Hazreti Süleyman’ın kuşlar tekkesini ele alan eserini anlatan Ersin Şahin, "Burayı bir Tekke-i Mürgan kapısı olarak düşündüm. Hüdhüd de o tekkenin müridlerinden. Hazreti Süleyman’ın her gün geldiği bir tekke. Bunlar içinde çok şey barındıran güzel hikayeler. Bugünün dünyasına göre çok fantastik mekan ve olaylar belki ama bugünkü batı sanatının bize dayattığı bağlantısızlıktan daha önemli hale geliyor. Yani bir şey yaptığımızda geçmişe dokunan, ona gönderme yapan, onunla örtüşen bir tarafının olması beni heyecanlandırıyor. Yapmaya çalıştığım şey gelenekle irtibatı sürdürerek yenileşmektir." ifadesini kullandı.

- "Yapmak istediğim şey kadim olanı keşfetmek"

"Bize düşen vaz-ı cedid değil keşf-i kadim’dir" sözünü hatırlatan sanatçı Şahin, "Burada ilginç olan şey kadim olan şeyin yeniden keşfediliyor oluşudur. Hem kadim hem de keşfetmek, burası ilginçtir. İşte tam da yapmak istediğim şey bu, kadim olanı keşfetmek. Çünkü bu keşif bitmez. İslam sanatı, bizim klasik sanatlarımız bulunduğu yerde derinleşmeyi esas almıştır. Ben de bugünün batılı sanat üretim teknikleriyle klasik sanatlarımızın bulunduğu yerde bir derinleşme ve keşif peşindeyim." diye konuştu.
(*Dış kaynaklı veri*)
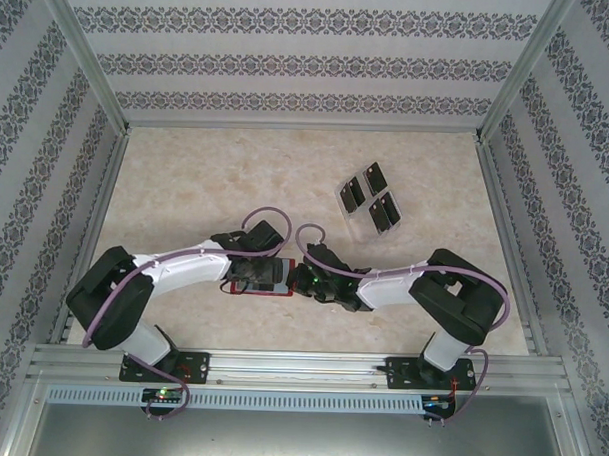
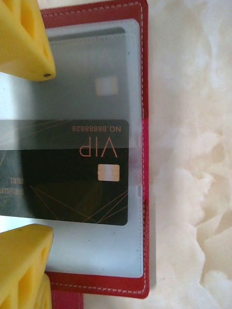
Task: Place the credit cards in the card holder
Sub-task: Insert the credit card into the card slot.
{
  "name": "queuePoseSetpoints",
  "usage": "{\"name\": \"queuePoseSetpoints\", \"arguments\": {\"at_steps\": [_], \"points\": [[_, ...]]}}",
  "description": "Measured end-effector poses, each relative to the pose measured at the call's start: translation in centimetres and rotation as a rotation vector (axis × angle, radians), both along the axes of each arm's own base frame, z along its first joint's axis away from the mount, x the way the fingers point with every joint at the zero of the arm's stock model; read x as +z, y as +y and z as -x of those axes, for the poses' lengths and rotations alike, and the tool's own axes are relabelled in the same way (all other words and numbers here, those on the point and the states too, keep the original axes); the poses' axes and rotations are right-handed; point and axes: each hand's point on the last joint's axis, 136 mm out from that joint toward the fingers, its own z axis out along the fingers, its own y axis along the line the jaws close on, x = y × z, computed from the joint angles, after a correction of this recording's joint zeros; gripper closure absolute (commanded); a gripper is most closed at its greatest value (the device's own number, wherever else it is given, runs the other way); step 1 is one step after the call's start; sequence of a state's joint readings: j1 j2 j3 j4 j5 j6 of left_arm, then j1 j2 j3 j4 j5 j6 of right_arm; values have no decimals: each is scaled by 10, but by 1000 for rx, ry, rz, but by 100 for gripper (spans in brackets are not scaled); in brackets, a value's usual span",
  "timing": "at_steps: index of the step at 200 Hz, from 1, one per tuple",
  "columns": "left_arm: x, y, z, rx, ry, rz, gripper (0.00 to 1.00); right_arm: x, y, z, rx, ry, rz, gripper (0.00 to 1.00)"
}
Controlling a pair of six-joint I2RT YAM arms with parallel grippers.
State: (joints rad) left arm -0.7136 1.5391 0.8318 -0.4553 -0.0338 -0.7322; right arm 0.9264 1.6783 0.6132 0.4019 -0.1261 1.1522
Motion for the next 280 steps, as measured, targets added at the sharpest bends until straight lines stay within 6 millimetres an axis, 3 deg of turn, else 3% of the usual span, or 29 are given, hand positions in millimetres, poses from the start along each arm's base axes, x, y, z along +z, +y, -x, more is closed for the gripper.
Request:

Osmanlı minyatür sanatçısı ve halk şairi Levni’nin farklı yönlerine dikkati çeken Şahin, Levni'nin yenilikçi tarafları olan ama klasiğin içinde yenileşen biri olduğunu kaydetti.

"Zaten bir kuralı bozma ya da değiştirme onu en iyi bilenin hakkıdır." diyen Şahin, sözlerine şunları ekledi:

"Levn Arapça’da renk demektir. Levni renklerin ustası anlamına geliyor. Çok güzel renkleri ve kompozisyonların olan büyük bir santçıdır. Oğlumun ve atölyemin adı da Levni. Kendime de imza olarak seçtim. Gelenek sonuç itibariyle Levni’den, Hazreti Süleyman hikayelerinden bu gibi imgelerle bugün de yaşaması gereken bizim de çabaladığımız bir şeydir. Geleneksiz yaşanmaz. Geleneği ben şöyle anlıyorum; gelen-ek yani bugün ona bir ek yapmıyorsanız gelenekten de bahsedemeyiz. Gelenek birşeyi olduğu gibi muhafaza etmek değildir. Kelimeyi bölerseniz mevzuyu yakalıyorsunuz, gelen-ek. Bugün bir şey katmanız lazım ona. Olduğu gibi yansıtmak durağanlıktır."

Grafik tasarımcı olarak sürdürdüğü meslek hayatına çocuk kitapları için illüstrasyonlar yaparak bir yan kulvar açan sanatçı Ersin Şahin, İstanbul'daki "Levni" isimli atölyesinde özgün baskı üretim teknikleriyle resimler yapıyor.